Your instructions:
Starting at the first line of the records below, transcribe each line exactly, ending with the line that contains "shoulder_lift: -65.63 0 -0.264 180".
Dataset records START
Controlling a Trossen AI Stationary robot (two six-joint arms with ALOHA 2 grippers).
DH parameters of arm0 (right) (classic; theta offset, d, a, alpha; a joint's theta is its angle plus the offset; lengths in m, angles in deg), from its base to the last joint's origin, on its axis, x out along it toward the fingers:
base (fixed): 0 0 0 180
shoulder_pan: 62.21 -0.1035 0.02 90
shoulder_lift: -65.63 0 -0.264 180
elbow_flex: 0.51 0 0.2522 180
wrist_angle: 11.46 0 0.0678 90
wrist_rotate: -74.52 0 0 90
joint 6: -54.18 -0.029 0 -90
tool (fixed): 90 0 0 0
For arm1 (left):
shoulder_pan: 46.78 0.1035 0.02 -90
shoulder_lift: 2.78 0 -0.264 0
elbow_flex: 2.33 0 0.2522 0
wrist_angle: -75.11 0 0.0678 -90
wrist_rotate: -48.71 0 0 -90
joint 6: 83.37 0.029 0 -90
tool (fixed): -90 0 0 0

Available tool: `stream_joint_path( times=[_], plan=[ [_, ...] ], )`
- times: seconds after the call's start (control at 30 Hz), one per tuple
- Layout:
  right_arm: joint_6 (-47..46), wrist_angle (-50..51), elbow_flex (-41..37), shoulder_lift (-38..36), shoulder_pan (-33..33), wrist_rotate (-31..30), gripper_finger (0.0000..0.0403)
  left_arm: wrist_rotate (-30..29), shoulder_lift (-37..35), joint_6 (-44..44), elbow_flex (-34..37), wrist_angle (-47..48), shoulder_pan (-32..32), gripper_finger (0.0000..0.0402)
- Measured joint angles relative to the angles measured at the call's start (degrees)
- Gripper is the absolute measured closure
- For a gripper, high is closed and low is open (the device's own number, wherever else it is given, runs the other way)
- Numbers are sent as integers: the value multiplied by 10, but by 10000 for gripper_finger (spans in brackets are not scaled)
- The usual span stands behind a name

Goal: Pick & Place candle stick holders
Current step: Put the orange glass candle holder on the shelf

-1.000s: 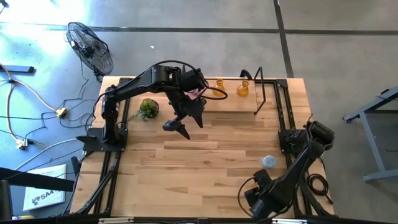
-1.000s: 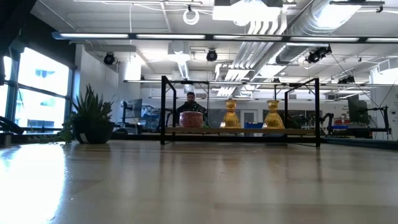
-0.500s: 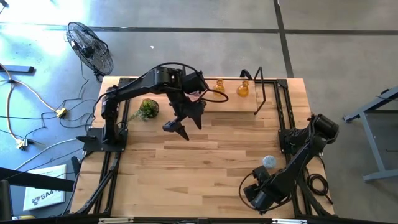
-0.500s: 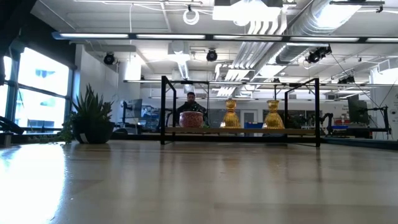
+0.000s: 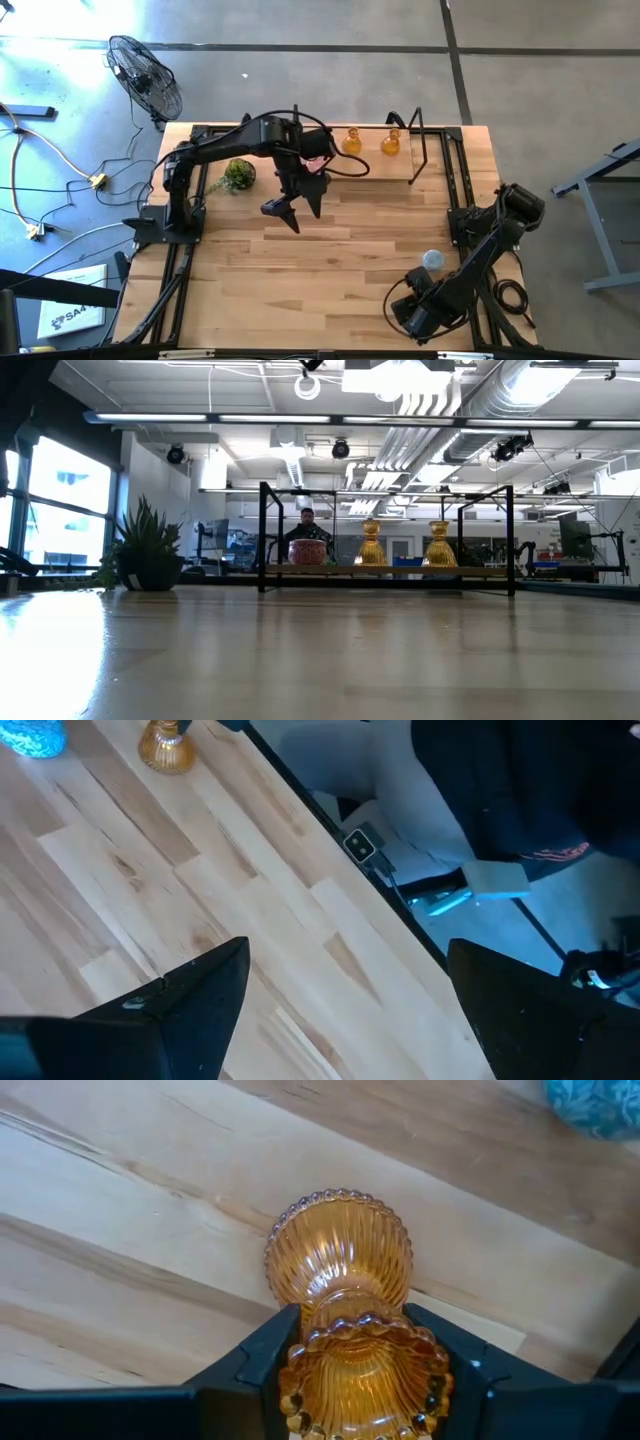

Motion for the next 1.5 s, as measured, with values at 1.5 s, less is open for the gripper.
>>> stream_joint_path(
  times=[1.5],
  plan=[
    [875,209,213,-90,712,-145,251,-59,-136,47,6,30,19,66]
  ],
)
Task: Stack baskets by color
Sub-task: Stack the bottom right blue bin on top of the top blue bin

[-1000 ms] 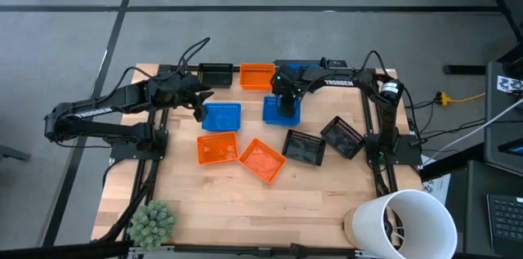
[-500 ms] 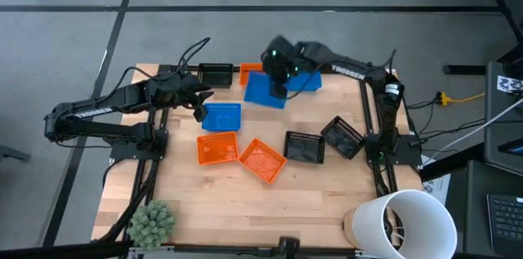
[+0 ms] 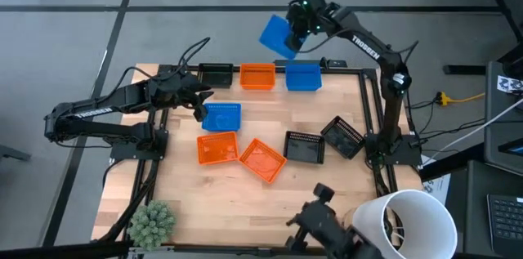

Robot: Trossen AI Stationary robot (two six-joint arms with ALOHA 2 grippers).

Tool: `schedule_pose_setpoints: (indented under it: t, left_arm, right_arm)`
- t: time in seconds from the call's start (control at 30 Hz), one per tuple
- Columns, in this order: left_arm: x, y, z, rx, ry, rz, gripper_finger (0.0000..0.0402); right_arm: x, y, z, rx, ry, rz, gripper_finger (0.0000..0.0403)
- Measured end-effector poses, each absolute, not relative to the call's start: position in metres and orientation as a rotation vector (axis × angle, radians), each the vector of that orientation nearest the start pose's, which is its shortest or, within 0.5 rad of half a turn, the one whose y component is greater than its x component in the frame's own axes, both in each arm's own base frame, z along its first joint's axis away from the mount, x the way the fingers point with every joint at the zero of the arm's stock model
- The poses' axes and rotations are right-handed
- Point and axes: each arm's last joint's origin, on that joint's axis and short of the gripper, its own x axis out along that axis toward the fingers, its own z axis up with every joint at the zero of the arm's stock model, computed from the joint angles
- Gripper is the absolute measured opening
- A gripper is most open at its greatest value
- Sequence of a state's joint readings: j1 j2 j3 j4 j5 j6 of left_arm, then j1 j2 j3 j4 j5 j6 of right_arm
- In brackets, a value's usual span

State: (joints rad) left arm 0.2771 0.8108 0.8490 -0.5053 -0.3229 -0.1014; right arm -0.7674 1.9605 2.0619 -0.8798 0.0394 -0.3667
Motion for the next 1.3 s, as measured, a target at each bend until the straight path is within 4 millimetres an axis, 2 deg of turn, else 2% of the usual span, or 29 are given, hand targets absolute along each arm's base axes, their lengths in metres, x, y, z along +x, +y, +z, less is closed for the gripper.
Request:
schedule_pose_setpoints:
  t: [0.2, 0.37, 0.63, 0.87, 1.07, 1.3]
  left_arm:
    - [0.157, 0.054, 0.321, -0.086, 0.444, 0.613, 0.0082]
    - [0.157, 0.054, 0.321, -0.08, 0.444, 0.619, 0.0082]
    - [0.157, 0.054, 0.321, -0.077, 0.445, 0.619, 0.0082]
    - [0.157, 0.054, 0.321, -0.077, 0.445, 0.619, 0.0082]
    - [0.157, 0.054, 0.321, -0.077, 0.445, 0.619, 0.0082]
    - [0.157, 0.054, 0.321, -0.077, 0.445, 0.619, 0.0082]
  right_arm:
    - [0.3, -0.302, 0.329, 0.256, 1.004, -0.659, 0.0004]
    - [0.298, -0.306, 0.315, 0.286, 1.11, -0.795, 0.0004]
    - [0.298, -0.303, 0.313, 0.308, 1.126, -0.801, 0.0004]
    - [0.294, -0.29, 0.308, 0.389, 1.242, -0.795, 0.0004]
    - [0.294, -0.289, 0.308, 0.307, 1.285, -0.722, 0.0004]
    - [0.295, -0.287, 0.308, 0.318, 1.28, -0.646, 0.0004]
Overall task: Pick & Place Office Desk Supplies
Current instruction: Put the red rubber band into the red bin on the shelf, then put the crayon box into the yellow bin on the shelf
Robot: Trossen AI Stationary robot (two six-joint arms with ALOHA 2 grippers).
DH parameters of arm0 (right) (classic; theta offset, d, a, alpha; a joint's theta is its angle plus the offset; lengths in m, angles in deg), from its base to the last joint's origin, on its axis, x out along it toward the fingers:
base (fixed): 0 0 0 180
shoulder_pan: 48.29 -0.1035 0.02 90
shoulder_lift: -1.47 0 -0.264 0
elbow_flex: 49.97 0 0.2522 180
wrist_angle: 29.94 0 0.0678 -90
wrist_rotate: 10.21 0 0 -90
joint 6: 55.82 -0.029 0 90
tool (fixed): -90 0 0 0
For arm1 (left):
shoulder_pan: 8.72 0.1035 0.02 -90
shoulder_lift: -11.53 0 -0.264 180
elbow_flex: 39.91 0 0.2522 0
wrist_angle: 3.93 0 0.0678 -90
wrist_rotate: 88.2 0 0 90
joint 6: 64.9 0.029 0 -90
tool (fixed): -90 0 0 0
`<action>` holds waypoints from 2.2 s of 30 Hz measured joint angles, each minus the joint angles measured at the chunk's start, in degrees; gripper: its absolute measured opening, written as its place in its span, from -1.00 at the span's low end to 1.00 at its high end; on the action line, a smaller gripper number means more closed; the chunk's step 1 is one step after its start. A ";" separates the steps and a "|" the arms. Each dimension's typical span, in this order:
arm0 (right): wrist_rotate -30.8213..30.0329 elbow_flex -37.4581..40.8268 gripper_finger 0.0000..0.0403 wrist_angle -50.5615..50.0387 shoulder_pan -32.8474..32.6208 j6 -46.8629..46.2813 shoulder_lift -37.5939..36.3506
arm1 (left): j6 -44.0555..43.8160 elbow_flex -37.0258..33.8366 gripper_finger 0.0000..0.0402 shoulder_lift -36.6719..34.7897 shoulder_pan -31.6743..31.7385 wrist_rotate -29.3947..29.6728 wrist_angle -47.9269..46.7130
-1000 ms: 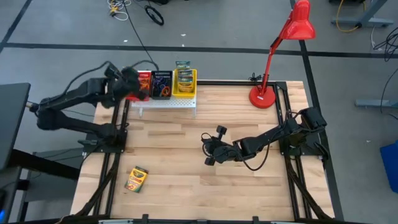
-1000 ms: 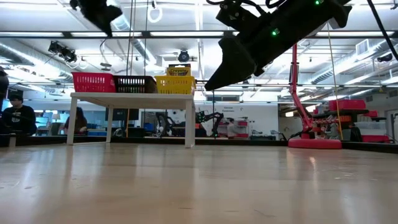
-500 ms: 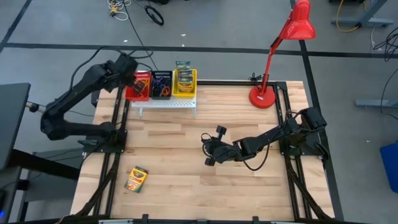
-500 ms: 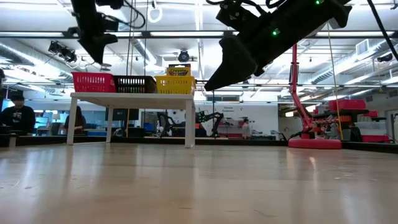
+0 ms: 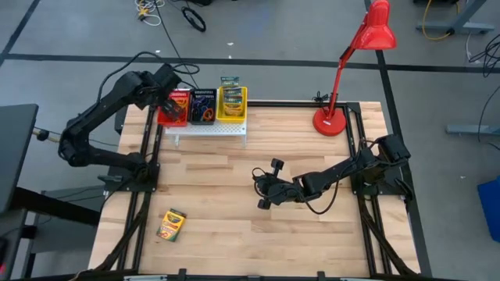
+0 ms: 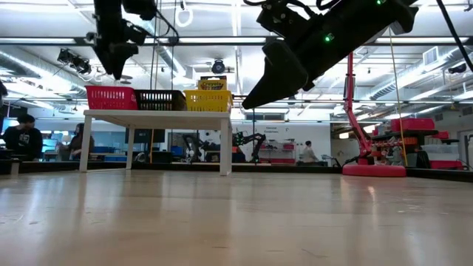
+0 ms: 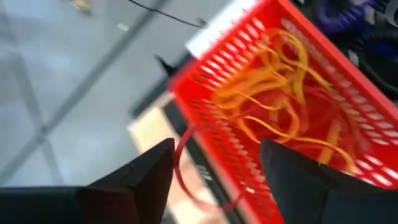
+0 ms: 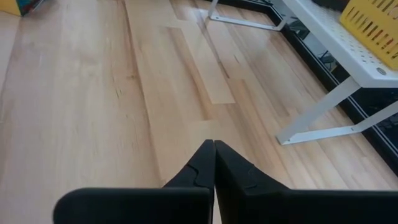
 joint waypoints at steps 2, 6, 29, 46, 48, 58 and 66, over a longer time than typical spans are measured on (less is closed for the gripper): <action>0.00 0.00 -0.97 0.00 0.00 0.00 0.00 | -0.05 0.76 0.26 0.10 -1.97 4.93 -0.15; 0.13 0.00 -0.97 0.00 0.02 0.01 0.00 | 0.91 0.92 0.29 0.23 -5.34 9.78 -0.05; 0.94 0.02 -0.97 -1.53 0.02 0.00 0.00 | -2.95 0.96 0.19 -0.39 -15.34 -1.50 -1.14; 15.15 9.29 -0.99 19.00 3.30 5.04 0.00 | -25.40 -11.78 -0.97 1.55 -62.75 -11.07 11.30; 15.15 9.29 -0.97 20.09 3.30 5.22 0.00 | -26.88 -17.45 -0.97 1.72 -65.64 -11.30 17.95; 15.37 9.29 -0.93 23.82 2.87 5.02 0.00 | -29.02 -30.32 -0.94 2.09 -68.58 -20.78 35.82; 15.32 9.29 -0.92 23.80 2.67 5.38 0.00 | -28.94 -30.32 -0.93 2.20 -68.54 -21.18 39.62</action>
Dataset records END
Reply:
Controlling a Trossen AI Stationary robot (two six-joint arms with ALOHA 2 grippers).
DH parameters of arm0 (right) (classic; theta offset, d, a, alpha; a joint's theta is its angle plus the offset; lengths in m, angles in deg), from its base to the last joint's origin, on its axis, x out along it toward the fingers:
base (fixed): 0 0 0 180
shoulder_pan: 62.21 -0.1035 0.02 90
shoulder_lift: -65.63 0 -0.264 180

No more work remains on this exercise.